## [Description of the task]
Copy every line from the records that holds the word "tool".

━━━━━━━━━━━━━━━━━━━━━━━━━━━━━━

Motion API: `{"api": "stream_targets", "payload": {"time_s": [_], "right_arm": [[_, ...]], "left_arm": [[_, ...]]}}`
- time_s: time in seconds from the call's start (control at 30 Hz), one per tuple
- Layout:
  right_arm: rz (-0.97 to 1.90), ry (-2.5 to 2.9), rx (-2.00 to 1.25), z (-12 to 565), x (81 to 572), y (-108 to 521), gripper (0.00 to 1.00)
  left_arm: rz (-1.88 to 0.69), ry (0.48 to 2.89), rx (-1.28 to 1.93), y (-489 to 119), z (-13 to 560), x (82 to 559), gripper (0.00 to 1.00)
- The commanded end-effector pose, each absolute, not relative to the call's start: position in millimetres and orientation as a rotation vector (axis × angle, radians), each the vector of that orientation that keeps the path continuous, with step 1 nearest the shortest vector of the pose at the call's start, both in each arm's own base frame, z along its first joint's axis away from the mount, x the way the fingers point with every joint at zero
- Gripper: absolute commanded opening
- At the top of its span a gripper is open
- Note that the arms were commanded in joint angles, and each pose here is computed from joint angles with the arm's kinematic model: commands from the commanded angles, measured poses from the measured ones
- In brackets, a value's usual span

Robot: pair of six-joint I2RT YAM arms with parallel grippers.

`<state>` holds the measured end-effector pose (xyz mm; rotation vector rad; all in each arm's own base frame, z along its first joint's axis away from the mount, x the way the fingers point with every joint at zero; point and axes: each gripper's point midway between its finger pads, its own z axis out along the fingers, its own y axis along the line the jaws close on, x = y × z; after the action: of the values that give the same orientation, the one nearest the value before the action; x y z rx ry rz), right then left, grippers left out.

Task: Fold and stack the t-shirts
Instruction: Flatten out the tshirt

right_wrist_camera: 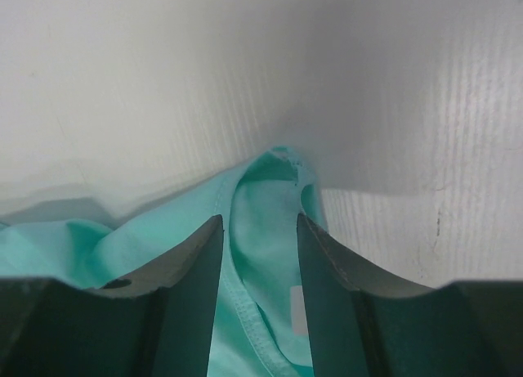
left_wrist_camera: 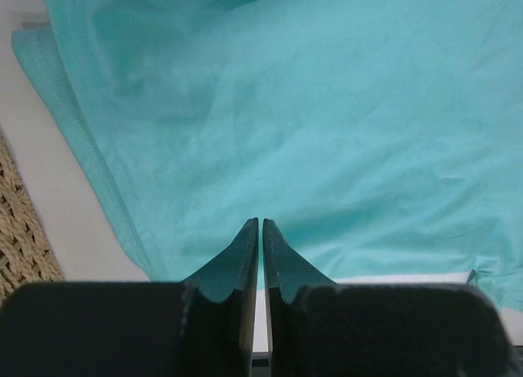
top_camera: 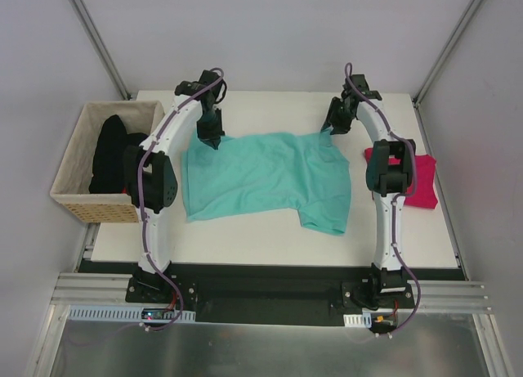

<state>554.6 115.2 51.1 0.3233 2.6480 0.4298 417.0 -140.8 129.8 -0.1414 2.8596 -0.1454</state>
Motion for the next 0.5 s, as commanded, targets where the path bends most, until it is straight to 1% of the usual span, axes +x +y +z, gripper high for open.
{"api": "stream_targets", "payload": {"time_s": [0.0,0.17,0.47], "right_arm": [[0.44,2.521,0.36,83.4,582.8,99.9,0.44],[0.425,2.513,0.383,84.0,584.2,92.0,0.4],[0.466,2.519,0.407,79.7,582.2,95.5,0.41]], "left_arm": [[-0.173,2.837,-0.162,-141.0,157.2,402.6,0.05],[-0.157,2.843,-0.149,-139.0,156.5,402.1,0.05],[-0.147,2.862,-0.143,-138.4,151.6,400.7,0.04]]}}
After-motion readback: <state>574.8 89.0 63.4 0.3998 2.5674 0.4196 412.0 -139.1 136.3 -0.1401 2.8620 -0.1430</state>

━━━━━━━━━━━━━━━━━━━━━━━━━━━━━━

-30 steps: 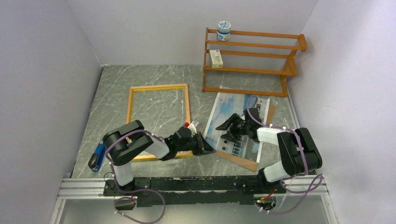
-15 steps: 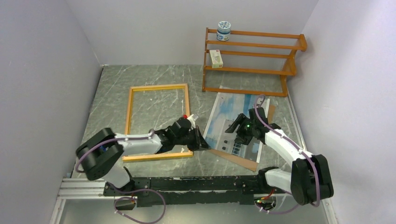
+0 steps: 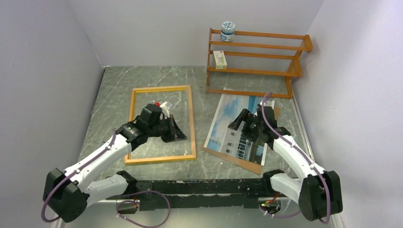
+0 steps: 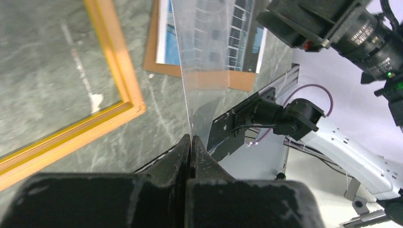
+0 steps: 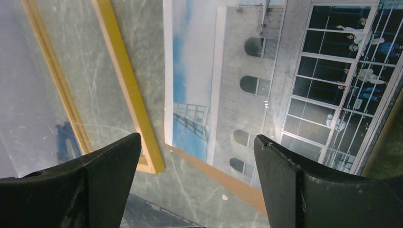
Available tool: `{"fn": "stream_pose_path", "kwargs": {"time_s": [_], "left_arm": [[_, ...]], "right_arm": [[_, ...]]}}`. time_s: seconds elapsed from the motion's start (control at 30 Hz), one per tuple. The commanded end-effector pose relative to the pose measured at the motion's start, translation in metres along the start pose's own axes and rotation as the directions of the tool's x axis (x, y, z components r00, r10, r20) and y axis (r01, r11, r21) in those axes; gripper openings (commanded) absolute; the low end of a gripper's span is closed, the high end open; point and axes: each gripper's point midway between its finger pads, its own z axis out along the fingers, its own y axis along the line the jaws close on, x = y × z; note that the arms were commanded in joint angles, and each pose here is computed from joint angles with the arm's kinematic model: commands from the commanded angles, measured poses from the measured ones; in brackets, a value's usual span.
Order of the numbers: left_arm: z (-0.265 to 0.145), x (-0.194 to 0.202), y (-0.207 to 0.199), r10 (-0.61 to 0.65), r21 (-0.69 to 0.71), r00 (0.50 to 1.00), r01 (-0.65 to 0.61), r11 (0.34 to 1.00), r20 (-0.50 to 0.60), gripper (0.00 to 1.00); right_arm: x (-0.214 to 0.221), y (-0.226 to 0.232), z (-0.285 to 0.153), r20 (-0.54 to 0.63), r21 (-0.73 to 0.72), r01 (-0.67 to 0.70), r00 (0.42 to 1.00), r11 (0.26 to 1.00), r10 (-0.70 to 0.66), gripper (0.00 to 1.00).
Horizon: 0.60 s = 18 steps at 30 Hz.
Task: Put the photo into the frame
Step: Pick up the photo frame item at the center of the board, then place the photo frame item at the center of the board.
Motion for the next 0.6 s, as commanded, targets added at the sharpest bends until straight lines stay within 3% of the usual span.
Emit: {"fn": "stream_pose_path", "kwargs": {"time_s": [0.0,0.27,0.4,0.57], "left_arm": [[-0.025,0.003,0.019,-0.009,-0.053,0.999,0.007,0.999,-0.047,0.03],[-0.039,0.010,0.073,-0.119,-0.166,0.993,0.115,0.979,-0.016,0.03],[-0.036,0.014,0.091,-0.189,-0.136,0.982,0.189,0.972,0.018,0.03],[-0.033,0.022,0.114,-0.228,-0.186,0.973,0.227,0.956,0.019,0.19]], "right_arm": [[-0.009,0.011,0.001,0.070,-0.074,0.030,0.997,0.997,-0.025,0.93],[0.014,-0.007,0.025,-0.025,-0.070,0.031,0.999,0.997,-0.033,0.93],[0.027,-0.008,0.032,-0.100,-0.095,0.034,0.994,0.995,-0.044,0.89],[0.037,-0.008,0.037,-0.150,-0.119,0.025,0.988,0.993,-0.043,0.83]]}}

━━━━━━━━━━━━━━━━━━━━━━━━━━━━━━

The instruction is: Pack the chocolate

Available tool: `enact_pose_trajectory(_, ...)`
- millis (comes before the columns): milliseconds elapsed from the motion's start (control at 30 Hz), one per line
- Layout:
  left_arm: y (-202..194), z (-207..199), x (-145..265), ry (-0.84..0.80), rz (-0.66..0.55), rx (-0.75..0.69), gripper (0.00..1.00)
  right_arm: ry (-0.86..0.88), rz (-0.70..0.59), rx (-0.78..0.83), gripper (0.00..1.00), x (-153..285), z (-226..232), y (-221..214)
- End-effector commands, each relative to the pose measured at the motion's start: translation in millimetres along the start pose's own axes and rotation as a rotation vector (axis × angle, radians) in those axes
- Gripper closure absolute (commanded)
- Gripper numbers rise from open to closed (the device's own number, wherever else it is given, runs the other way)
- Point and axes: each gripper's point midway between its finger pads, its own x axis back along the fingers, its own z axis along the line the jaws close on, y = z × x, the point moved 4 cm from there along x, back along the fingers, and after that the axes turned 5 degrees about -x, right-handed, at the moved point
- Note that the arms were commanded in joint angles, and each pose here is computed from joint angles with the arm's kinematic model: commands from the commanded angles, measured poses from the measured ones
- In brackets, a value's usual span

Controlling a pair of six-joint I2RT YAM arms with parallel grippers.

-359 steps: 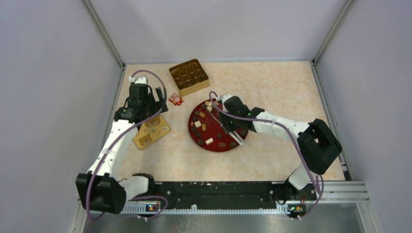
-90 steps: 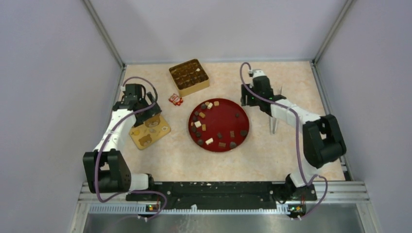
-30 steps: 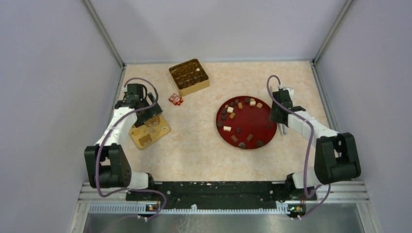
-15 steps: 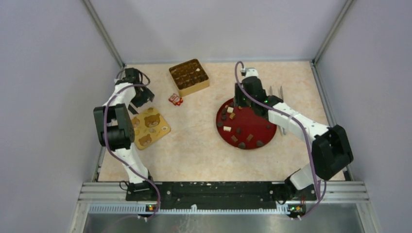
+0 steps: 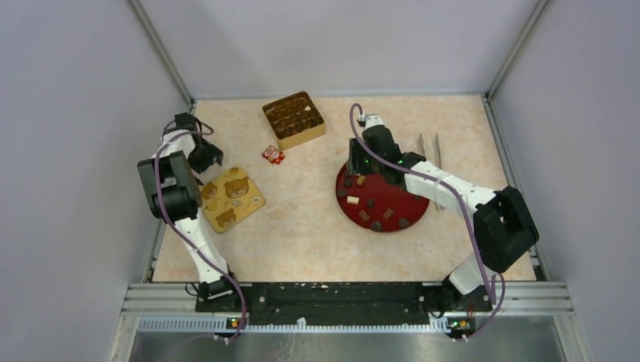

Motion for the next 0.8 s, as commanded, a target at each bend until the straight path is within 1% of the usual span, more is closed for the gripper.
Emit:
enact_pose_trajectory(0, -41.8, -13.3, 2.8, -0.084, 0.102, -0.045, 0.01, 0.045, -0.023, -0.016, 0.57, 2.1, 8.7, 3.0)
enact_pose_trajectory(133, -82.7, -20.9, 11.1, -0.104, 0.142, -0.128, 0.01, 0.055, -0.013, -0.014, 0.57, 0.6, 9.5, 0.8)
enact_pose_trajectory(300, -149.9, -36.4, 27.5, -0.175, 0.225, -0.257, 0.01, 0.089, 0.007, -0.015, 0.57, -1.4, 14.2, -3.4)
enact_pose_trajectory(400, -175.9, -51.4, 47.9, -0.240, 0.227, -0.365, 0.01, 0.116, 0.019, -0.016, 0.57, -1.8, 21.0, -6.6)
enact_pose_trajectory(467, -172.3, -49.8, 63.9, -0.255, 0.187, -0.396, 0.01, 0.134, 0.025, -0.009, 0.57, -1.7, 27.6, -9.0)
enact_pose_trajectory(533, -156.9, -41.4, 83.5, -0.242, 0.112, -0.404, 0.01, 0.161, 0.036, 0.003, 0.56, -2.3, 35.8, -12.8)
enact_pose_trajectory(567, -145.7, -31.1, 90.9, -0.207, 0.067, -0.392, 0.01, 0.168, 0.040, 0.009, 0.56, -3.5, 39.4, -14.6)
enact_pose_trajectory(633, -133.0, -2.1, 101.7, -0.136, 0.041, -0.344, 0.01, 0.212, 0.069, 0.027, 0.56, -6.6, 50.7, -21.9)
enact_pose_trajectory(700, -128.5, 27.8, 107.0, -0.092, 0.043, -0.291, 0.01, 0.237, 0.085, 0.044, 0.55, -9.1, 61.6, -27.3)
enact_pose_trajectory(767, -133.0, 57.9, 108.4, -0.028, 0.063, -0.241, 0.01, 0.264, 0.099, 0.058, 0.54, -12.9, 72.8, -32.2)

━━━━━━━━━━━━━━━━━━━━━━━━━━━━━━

## [Response]
Available tool: `{"fn": "stream_pose_path", "kwargs": {"time_s": [_], "left_arm": [[_, ...]], "right_arm": [[_, ...]]}}`. time_s: seconds elapsed from the motion's start (control at 30 Hz), one per tuple. The commanded end-effector pose relative to the pose measured at the motion's start, translation in metres along the start pose's own axes and rotation as the directions of the tool's x axis (x, y, z components r00, r10, r20) and y axis (r01, r11, r21) in those axes; gripper openings (commanded) absolute; the low end of a gripper's span is closed, the high end open; point and axes: each gripper's point midway between its finger pads, its own z axis out along the fingers, its own y axis along the line the jaws close on, x = y × z; note that the arms were commanded in joint angles, and each pose here is computed from joint angles with the arm's kinematic model: commands from the commanded angles, measured poses from the measured ones; in brackets, a value's usual span.
Available tool: `enact_pose_trajectory(_, ...)`

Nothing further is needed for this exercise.